Background-IL-13, a critical cytokine in allergy, is regulated by as-yet-elusive mechanisms.
Although it is widely accepted that glucocorticoids (GC) are a mainstay of the treatment of diseases characterized by airway inflammation, little is known about the effects of GC on local innate immunity. In this article, we report that respiratory epithelial cells manifested a local “acute phase response” after stimulation with TLR activation and TNF-α and that GC spared or enhanced the epithelial expression of molecules that are involved in host defense, including complement, collectins, and other antimicrobial proteins.
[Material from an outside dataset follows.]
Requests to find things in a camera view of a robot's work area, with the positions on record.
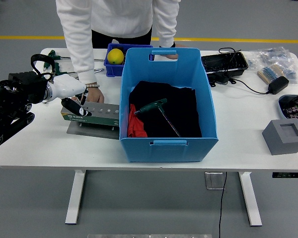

As expected, GC inhibited the expression of molecules responsible for inflammation such as cytokines (IFNβ and GM-CSF) and chemokines (RANTES and IL-8). Studies using Western blotting, EMSA, and functional analysis indicated that the selective effects of GC are mediated through activation of the transcription factor C/EBP. Knockdown of C/EBPβ by small interfering RNA blocked the enhancement by GC of host defense molecule expression but had no effect on inflammatory gene expression. These results suggest that GC spare or enhance local innate host defense responses in addition to exerting anti-inflammatory actions. It is possible that the known ability of GC to reduce the exacerbation of diseases in which infectious organisms serve as triggering factors (e.g., asthma, allergic bronchopulmonary aspergillosis, and chronic obstructive pulmonary disease) may result in part from enhanced innate immune responses in airway mucosa.